### The problem
Go through the data below and count every line that has the word "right". Return only the count.

### Information shown
★ ★ ★ ★ ★

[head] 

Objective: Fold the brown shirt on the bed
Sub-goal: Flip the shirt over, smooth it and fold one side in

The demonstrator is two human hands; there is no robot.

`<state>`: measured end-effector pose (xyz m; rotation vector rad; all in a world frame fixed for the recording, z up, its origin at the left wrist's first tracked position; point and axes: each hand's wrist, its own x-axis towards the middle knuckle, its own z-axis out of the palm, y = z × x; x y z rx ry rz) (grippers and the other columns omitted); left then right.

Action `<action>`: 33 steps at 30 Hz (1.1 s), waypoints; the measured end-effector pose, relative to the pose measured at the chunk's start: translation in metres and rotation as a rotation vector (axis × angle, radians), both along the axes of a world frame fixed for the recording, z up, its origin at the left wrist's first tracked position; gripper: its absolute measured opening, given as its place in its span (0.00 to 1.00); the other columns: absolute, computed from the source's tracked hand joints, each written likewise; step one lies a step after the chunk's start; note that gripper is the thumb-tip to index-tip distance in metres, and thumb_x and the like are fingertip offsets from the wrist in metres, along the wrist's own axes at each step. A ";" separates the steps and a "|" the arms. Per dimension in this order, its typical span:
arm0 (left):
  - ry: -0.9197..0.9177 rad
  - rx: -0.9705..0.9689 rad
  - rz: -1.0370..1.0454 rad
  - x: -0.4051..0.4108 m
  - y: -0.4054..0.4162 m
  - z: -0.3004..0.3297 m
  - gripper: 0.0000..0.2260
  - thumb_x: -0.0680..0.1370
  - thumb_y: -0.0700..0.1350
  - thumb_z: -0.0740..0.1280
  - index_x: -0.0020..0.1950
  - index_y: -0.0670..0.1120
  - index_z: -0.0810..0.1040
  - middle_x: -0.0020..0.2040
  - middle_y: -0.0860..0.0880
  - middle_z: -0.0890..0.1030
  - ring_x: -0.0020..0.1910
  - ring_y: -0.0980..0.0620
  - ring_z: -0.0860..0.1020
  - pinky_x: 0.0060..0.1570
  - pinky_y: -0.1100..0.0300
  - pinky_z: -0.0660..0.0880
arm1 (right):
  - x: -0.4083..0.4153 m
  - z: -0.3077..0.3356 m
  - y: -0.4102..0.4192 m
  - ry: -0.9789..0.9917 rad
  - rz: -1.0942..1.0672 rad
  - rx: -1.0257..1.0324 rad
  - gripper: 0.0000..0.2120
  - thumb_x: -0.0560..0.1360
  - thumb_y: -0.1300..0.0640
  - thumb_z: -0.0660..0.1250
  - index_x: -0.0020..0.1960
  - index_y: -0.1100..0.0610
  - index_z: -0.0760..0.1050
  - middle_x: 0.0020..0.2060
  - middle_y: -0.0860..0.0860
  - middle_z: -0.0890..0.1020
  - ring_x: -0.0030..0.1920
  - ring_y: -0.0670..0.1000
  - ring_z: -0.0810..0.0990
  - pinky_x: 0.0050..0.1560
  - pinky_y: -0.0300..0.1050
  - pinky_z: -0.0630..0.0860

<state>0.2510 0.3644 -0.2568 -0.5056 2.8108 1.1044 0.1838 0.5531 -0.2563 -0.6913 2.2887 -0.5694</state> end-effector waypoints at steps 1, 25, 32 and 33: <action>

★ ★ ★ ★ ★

### Worked solution
2